Member of the Palau District Legislature
- In office –1972
- Succeeded by: Moses Mokoll
- Constituency: Koror

Personal details
- Born: Tarkong K. Pedro
- Died: 1979 (aged 47) Guam

= Tarkong Pedro =

Palauan educator and politician

Tarkong K. Pedro (died 1979) was a Palauan educator and politician. He served as a member of the Palau District Legislature and the House of Representatives of the Trust Territory of the Pacific Islands.

==Biography==
In 1958 he was awarded a scholarship to study at the University of Hawaii. He subsequently became principal of Koror Elementary School, and spent a summer studying at the College of Guam.

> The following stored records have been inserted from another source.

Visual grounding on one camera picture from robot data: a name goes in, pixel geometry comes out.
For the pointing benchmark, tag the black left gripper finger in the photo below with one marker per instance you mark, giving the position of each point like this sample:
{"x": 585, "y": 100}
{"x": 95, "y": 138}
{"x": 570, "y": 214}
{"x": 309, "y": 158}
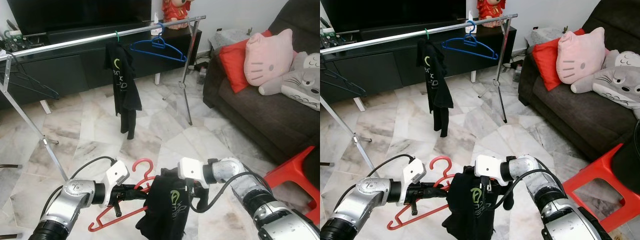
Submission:
{"x": 140, "y": 187}
{"x": 442, "y": 193}
{"x": 140, "y": 195}
{"x": 442, "y": 185}

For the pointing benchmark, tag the red plastic hanger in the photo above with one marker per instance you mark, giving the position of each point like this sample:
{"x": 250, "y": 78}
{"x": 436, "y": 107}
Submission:
{"x": 415, "y": 216}
{"x": 115, "y": 218}

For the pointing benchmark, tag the black t-shirt green print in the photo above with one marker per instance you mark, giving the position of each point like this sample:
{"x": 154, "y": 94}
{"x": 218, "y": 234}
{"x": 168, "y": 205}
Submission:
{"x": 475, "y": 210}
{"x": 167, "y": 215}
{"x": 435, "y": 80}
{"x": 122, "y": 80}

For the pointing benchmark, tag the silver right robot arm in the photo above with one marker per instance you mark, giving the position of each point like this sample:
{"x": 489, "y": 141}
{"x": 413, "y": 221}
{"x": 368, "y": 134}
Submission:
{"x": 280, "y": 210}
{"x": 565, "y": 210}

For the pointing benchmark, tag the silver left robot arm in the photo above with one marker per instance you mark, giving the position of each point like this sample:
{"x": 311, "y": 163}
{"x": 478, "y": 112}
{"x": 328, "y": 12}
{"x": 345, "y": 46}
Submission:
{"x": 65, "y": 205}
{"x": 360, "y": 202}

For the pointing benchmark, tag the blue plastic hanger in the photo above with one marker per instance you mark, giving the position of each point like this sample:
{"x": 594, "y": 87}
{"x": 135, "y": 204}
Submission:
{"x": 470, "y": 41}
{"x": 159, "y": 44}

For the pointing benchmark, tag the green plastic hanger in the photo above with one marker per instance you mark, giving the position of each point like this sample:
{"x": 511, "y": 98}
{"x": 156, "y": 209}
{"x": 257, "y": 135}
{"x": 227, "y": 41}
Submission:
{"x": 118, "y": 36}
{"x": 426, "y": 34}

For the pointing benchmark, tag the red plastic stool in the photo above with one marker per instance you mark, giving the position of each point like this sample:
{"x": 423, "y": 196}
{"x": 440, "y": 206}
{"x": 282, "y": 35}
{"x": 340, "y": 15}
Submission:
{"x": 595, "y": 175}
{"x": 290, "y": 172}

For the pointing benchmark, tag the dark grey fabric sofa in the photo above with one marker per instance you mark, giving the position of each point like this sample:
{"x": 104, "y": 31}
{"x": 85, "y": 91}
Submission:
{"x": 270, "y": 120}
{"x": 580, "y": 115}

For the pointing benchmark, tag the black television console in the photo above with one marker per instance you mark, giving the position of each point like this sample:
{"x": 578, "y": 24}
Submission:
{"x": 70, "y": 70}
{"x": 385, "y": 67}

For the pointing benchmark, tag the red cushion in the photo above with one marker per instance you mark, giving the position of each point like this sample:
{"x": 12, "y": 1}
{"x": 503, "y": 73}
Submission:
{"x": 232, "y": 65}
{"x": 545, "y": 62}

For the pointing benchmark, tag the pink cat face cushion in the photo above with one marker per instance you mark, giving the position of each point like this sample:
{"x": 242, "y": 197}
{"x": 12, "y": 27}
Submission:
{"x": 580, "y": 57}
{"x": 267, "y": 60}

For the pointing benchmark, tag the grey white plush toy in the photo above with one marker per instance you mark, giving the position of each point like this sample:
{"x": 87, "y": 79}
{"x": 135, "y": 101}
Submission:
{"x": 300, "y": 85}
{"x": 615, "y": 82}

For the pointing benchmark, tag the side table grey cloth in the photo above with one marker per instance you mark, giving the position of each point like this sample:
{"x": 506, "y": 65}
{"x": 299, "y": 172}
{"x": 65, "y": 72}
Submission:
{"x": 230, "y": 37}
{"x": 542, "y": 36}

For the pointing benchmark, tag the silver metal clothes rack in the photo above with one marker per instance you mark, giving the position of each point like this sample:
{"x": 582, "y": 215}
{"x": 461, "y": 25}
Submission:
{"x": 75, "y": 42}
{"x": 390, "y": 38}

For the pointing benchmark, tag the white tissue pack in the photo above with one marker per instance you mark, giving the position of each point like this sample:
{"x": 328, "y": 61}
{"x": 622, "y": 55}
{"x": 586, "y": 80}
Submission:
{"x": 470, "y": 25}
{"x": 157, "y": 30}

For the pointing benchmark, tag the black soundbar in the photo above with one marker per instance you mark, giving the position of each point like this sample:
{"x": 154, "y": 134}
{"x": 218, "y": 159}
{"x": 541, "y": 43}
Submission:
{"x": 410, "y": 30}

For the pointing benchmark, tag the red buddha statue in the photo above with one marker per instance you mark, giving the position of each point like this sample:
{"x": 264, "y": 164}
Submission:
{"x": 491, "y": 10}
{"x": 176, "y": 12}

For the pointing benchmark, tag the green electronics board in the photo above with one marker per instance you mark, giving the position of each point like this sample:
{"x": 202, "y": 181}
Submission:
{"x": 332, "y": 39}
{"x": 17, "y": 42}

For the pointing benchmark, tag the black flat television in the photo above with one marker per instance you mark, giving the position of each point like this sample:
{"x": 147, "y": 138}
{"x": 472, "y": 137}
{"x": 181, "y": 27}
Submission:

Entering politics, he served in the Palau District Legislature as a representative of Koro until 1972. In April 1970 he defeated Jacob Sawaichi in a by-election for Palau's 10th district seat in the Trust Territory House of Representatives following the resignation of Minoru Ueki. Although he was re-elected in the November 1970 elections, the results of the Palau seats were annulled. However, he was re-elected in the subsequent by-election. He was re-elected again in 1972, but lost his seat to Isidoro Rudimch in the 1974 elections.

He died in hospital in Guam in 1979 whilst travelling to New York City for a meeting of the United Nations Trusteeship Council.